- [Task description]: Repeat the listing that follows exactly. Pictures are not part of the copy.

Data: Begin

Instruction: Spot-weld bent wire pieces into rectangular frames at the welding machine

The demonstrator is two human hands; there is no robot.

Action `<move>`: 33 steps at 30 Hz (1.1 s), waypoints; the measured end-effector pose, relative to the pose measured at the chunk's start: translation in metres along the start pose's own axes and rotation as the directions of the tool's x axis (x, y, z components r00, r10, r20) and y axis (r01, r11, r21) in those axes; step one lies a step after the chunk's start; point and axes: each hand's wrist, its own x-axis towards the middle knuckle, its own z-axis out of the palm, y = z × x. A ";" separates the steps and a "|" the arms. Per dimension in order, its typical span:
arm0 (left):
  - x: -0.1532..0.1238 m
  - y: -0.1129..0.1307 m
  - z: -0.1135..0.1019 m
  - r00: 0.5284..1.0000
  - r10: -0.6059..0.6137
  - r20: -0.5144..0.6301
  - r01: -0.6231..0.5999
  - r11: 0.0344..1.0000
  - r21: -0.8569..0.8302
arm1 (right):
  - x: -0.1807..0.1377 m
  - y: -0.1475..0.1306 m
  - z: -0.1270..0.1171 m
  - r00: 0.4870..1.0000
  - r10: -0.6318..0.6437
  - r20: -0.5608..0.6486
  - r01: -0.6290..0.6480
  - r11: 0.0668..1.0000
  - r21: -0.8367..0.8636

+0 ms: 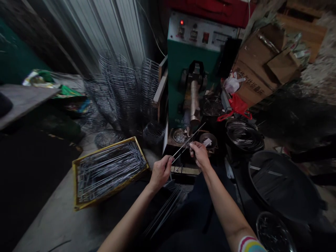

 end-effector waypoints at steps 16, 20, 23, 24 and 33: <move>0.005 0.000 0.004 1.000 -0.018 -0.018 0.017 0.999 -0.028 | 0.007 -0.008 0.003 1.000 0.019 -0.004 -0.019 1.000 -0.015; 0.004 -0.001 0.007 0.999 -0.024 -0.025 0.023 0.999 -0.025 | 0.008 -0.008 0.004 1.000 0.014 -0.002 -0.014 1.000 -0.018; 0.005 -0.001 0.008 0.999 -0.017 -0.036 0.017 1.000 -0.023 | 0.009 -0.008 0.004 1.000 0.022 -0.008 -0.022 1.000 -0.020; 0.005 0.000 0.008 0.999 -0.015 -0.040 0.014 1.000 -0.025 | 0.010 -0.008 0.004 1.000 0.024 -0.007 -0.024 1.000 -0.018; 0.010 0.005 0.005 0.999 -0.026 -0.042 0.025 0.999 -0.034 | 0.015 -0.010 0.006 0.999 0.042 0.009 -0.041 0.999 -0.011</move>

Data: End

- [Answer section]:
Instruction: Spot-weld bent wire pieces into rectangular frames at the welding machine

The demonstrator is two human hands; there is no robot.

Action `<move>`: 33 steps at 30 Hz (1.1 s), waypoints; the measured end-effector pose, relative to the pose measured at the chunk's start: translation in metres along the start pose's own axes and rotation as the directions of the tool's x axis (x, y, z components r00, r10, r20) and y axis (r01, r11, r21) in those axes; step one lies a step after the chunk's start; point and axes: each hand's wrist, its own x-axis towards the middle knuckle, its own z-axis out of the palm, y = z × x. A ";" separates the steps and a "|" the arms. Per dimension in order, its typical span:
arm0 (left):
  - x: -0.1532..0.1238 m
  - y: -0.1129..0.1307 m
  - z: -0.1135..0.1019 m
  - r00: 0.5284..1.0000
  - r10: -0.6059..0.6137
  - r20: -0.5144..0.6301
  - r01: -0.6231..0.5999
  - r11: 0.0344..1.0000
  - r21: -0.8569..0.8302
arm1 (right):
  - x: -0.1807..0.1377 m
  - y: -0.1475..0.1306 m
  - z: -0.1270..0.1171 m
  - r00: 0.4870..1.0000
  - r10: -0.6318..0.6437
  - r20: -0.5608..0.6486
  - r01: -0.6290..0.6480
  - r11: 0.0668..1.0000
  - r21: -0.8367..0.8636

+0 ms: 

 end-effector waypoints at steps 16, 20, 23, 24 and 33: <move>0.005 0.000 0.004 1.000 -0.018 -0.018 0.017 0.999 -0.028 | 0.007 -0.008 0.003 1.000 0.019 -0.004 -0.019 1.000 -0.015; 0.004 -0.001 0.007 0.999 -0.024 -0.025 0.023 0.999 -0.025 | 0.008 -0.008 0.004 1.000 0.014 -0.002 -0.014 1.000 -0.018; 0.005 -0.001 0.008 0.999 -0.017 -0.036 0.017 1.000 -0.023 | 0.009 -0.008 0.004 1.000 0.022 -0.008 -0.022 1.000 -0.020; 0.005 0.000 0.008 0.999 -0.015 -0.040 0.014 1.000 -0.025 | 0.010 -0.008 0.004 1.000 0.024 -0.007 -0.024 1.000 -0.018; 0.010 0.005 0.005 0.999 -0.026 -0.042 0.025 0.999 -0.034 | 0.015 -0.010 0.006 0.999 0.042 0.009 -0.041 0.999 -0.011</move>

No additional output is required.